Hello there,

Over the past year, I continued my streak with Julia by contributing to some interesting experiments with differentiable programming. That got me super-excited about the paradigm of differentiable learning. The main idea being that if we know the system, it could be used to simplify and accelerate the training process. Together with Mike and Avik, we planned on a mission: a self-driving car simulator using differentiable programming.

We chose duckietown environment to test our approach. Duckietown is a project started by Prof. Liam Paull. It is a miniature model of a town having buildings, vehicles, traffic signals, and pedestrians. Maxime Chevalier-Boisvert et al, from MILA, have built an awesome simulator of the duckietown, called gym-duckietown. It is used for testing algorithms before deploying it in real duckietown environment. But since it is written using python, it is not differentiable. Hence to make it differentiable we had to build it in julia.

Duckietown.jl creation is spread over three parts:

  • The Simulator
  • Rendering with RayTracer
  • Training

Let’s get started!

The Environment

Duckietown environment contains maps for different tasks - straight road, loop, zigzag turns, UdeM, etc. There are also some variants of these maps with dynamic objects, like traffic signal and pedestrians. The maps are encoded in a .yaml files and can be parsed with YAML.jl. Each environment contains a map in the form of a grid. Each element of the grid is allocated a tile: for eg., a road, an asphalt, an office floor or it can be a grassy surface. A logical arrangement of these tiles is all that is required for a bare-bones version of the map to set up. That’s all the straight road and loopy road maps have. To make these maps more challenging, we need to add objects to it. Objects can be static or dynamic. Static objects include house, tree, traffic sign, bus, truck, traffic cone, etc. Dynamic objects are traffic signals and duckies which are the pedestrians in the duckietown. The positions of these objects are defined in the map. An object is represented as meshes, with texture wrapped around it.

UdeM

The Simulator

using Duckietown, Flux, Zygote

sim = Simulator(map_name="straight_road", camera_width = 128, camera_height = 128)

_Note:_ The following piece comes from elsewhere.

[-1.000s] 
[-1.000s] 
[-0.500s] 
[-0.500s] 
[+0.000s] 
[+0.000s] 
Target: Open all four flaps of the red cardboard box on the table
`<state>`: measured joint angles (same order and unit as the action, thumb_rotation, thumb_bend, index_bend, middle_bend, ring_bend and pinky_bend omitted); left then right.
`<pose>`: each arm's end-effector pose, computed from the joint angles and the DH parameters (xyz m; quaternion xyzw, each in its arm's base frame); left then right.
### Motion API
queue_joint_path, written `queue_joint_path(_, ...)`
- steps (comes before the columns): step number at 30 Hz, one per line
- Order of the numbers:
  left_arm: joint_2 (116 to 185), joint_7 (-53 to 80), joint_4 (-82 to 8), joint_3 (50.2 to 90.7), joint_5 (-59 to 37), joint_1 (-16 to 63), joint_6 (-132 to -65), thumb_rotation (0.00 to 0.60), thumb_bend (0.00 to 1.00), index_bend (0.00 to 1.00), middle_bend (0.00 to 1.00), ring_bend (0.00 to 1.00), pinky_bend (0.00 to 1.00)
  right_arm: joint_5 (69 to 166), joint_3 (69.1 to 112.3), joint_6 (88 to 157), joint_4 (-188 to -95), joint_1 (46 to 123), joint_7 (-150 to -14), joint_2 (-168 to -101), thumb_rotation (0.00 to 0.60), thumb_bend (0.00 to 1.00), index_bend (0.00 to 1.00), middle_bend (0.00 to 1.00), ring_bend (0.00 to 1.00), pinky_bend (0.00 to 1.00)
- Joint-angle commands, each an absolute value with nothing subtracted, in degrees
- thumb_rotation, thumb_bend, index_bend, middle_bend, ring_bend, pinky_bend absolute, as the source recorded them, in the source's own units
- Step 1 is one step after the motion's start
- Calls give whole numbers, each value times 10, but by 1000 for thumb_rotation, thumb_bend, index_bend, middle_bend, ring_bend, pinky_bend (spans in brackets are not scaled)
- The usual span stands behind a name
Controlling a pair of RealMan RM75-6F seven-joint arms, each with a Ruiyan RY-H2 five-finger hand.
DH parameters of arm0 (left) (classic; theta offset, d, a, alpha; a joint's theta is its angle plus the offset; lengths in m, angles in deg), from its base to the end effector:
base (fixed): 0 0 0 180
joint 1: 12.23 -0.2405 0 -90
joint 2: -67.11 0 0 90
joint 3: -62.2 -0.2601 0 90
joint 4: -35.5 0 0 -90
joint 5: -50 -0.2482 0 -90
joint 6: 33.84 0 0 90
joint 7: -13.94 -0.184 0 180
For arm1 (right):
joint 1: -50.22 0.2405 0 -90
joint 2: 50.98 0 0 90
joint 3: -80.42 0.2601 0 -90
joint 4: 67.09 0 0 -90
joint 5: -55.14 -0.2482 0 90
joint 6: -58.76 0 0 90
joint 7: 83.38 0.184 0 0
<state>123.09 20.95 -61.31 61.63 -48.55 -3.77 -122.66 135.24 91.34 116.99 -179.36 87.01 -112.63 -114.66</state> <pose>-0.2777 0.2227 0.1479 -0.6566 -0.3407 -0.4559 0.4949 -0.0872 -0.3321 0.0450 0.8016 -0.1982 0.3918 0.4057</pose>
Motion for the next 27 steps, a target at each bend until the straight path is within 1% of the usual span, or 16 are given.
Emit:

Simulator manages the subtasks involved in running the duckietown and maintains related statistics. The subtasks include updating the states and positions of different objects involved, running an action on duckiebot, maintaining data such as velocity, position, the action performed on the duckiebot, rendering what the bit sees, etc. The parameters of the simulator are defined in a FixedParams object. These are the parameters that define the behavior of the simulator.

Rendering the view

rende_obs(...) is used to render was duckiebot sees. We use differentiable RayTracer.jl for this purpose. For rendering, we first need to define a camera model. The camera needs to know where the bot is looking from & at, dimensions of the image, field of view, focal length, and up vector.

x, y, z = sim.cur_pos
# get the direction in which bot is looking
dx, dy, dz = get_dir_vec(sim.cur_angle)

## Define camera model
# Looking from
eye = Vec3([x], [y], [z])
# Looking at
target = Vec3([x + dx], [y + dy], [z + dz])
# vup is vector pointing in upward direction
vup = Vec3([0f0], [1f0], [0f0])
cam = Camera(eye, target, vup, cam_fov_y, focal_length, cam_width, cam_height)

A scene is generated containing all the objects in the environments. These objects are decomposed into triangles.

## Scene generation
scene = Vector{Triangle}()
# Decompose the objects into triangles
obj_Δs = map(obj->render(obj, fp.draw_bbox), objs)

for  in obj_Δs
    scene = vcat(scene, )
end

Light source and its position is defined, which is then used to raytrace the scene.

# Define light source
light_pos = Vec3([-40f0], [200f0], [100f0])
# PointLight takes color, intensity and position of light source as args
light = PointLight(Vec3([1f0]), 5f15, light_pos)
origin, direction = get_primary_rays(cam)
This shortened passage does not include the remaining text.